> _WHAT YOU NEED TO DO_: Return each line of the listing in which the word "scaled" appears.

> _EXTRACTED DATA_:
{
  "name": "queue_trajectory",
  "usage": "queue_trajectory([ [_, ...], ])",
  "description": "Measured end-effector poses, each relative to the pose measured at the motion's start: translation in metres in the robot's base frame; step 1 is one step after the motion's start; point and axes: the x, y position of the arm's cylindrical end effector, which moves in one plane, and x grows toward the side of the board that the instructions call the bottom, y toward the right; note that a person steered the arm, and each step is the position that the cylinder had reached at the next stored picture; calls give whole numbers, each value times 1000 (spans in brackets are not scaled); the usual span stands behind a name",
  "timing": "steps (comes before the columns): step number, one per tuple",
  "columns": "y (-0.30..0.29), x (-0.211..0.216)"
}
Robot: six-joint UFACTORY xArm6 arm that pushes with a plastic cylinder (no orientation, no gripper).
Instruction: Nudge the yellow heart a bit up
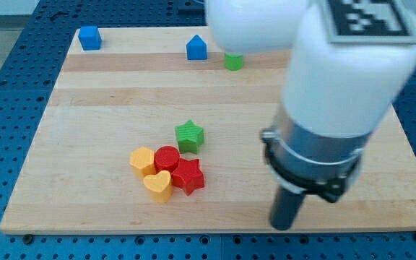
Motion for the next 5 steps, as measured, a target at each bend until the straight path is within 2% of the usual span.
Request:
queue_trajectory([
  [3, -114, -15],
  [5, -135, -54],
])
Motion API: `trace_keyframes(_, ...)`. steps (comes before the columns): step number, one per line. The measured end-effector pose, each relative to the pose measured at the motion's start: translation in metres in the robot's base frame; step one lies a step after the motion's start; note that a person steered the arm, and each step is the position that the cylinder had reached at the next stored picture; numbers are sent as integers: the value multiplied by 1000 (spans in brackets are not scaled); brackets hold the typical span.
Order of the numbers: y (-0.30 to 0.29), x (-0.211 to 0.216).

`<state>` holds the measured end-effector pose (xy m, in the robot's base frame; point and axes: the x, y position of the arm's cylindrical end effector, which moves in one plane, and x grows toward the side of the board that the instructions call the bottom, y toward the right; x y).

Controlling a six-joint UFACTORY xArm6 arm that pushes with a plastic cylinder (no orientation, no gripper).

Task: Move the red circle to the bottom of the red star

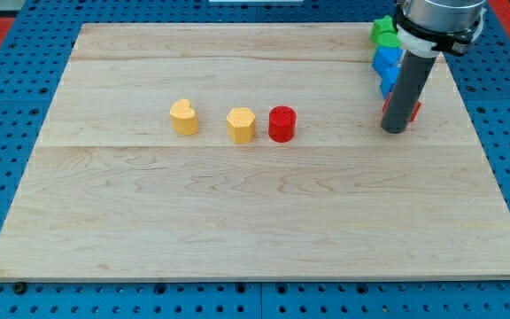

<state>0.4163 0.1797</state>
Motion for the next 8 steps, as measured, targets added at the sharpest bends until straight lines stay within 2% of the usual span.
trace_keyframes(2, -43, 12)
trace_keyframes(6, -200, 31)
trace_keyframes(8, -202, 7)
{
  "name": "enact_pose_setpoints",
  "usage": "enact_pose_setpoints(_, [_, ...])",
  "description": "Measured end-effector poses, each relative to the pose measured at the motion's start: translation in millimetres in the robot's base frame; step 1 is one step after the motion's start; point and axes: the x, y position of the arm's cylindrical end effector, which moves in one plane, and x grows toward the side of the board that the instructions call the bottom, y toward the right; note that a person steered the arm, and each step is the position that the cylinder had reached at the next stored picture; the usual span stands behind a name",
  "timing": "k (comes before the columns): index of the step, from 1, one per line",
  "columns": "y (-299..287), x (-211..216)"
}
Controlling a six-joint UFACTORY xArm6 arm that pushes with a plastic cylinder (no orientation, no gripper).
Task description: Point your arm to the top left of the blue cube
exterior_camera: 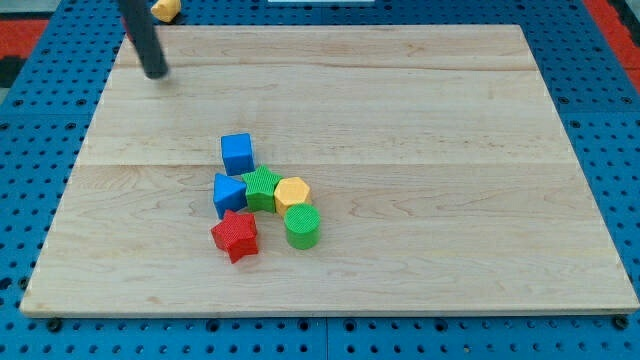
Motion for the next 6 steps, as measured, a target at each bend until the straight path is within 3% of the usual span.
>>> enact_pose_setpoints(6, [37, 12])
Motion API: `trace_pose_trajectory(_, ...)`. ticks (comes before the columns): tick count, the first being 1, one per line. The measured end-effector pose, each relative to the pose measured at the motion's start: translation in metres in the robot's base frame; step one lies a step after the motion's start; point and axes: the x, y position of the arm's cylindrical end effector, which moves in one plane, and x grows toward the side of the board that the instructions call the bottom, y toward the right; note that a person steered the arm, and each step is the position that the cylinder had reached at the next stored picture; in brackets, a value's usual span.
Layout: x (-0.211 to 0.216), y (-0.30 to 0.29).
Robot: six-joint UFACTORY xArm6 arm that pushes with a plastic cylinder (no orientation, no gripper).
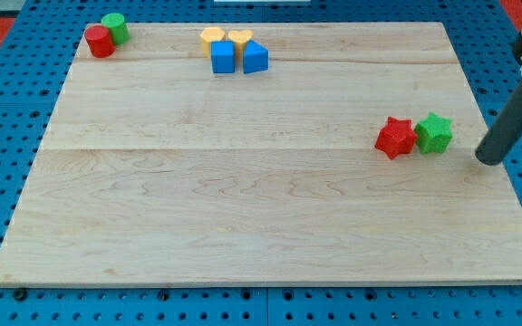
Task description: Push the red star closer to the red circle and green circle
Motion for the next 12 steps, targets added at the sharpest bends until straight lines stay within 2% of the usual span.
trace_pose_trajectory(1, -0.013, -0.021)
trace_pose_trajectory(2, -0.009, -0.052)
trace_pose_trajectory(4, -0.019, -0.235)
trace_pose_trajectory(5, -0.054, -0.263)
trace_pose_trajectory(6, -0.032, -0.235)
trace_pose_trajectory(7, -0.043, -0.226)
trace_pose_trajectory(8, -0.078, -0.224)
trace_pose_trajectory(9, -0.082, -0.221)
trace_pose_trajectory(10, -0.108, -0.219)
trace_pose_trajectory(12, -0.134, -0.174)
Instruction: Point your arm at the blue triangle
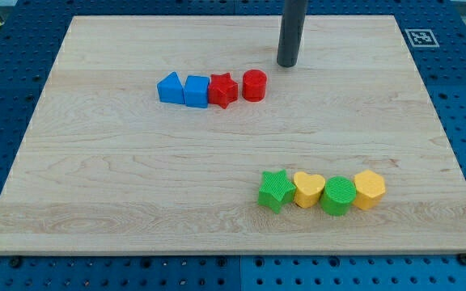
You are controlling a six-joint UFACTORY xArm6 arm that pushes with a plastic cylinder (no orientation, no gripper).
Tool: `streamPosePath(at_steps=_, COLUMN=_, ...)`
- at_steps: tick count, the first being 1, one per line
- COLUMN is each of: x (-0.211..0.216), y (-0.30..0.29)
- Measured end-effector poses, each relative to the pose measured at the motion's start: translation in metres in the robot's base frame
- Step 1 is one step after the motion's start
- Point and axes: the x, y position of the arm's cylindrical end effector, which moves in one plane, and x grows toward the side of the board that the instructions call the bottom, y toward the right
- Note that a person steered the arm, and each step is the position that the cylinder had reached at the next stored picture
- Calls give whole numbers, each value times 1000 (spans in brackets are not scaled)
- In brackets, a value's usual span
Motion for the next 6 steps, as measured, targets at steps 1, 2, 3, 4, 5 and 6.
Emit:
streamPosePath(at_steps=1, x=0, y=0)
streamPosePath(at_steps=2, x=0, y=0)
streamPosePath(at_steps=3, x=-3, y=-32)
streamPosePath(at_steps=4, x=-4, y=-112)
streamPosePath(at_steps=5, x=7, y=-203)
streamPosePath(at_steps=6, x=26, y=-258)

> _RESPONSE AREA_:
  "description": "Measured end-effector poses, each relative to the pose measured at the motion's start: translation in metres in the robot's base frame; step 1 is one step after the motion's start; point and axes: the x, y position of the arm's cylindrical end effector, which moves in one plane, and x grows toward the side of the board that the instructions call the bottom, y toward the right; note that a person steered the arm, and each step is the position that the cylinder had reached at the next stored picture; calls give whole numbers, each value times 1000 (spans in brackets are not scaled); the usual span stands behind a name",
Motion API: `trace_keyframes(_, ...)`. steps (comes before the columns): step number, one per line. The measured end-effector pose, each relative to the pose measured at the motion's start: translation in metres in the robot's base frame; step one lies a step after the motion's start; note that a person steered the arm, and each step is the position that the cylinder had reached at the next stored picture; numbers are sent as integers: the value multiplied by 1000 (spans in brackets are not scaled); brackets hold the typical span.
- Calls give whole numbers, each value times 1000 (spans in brackets are not scaled)

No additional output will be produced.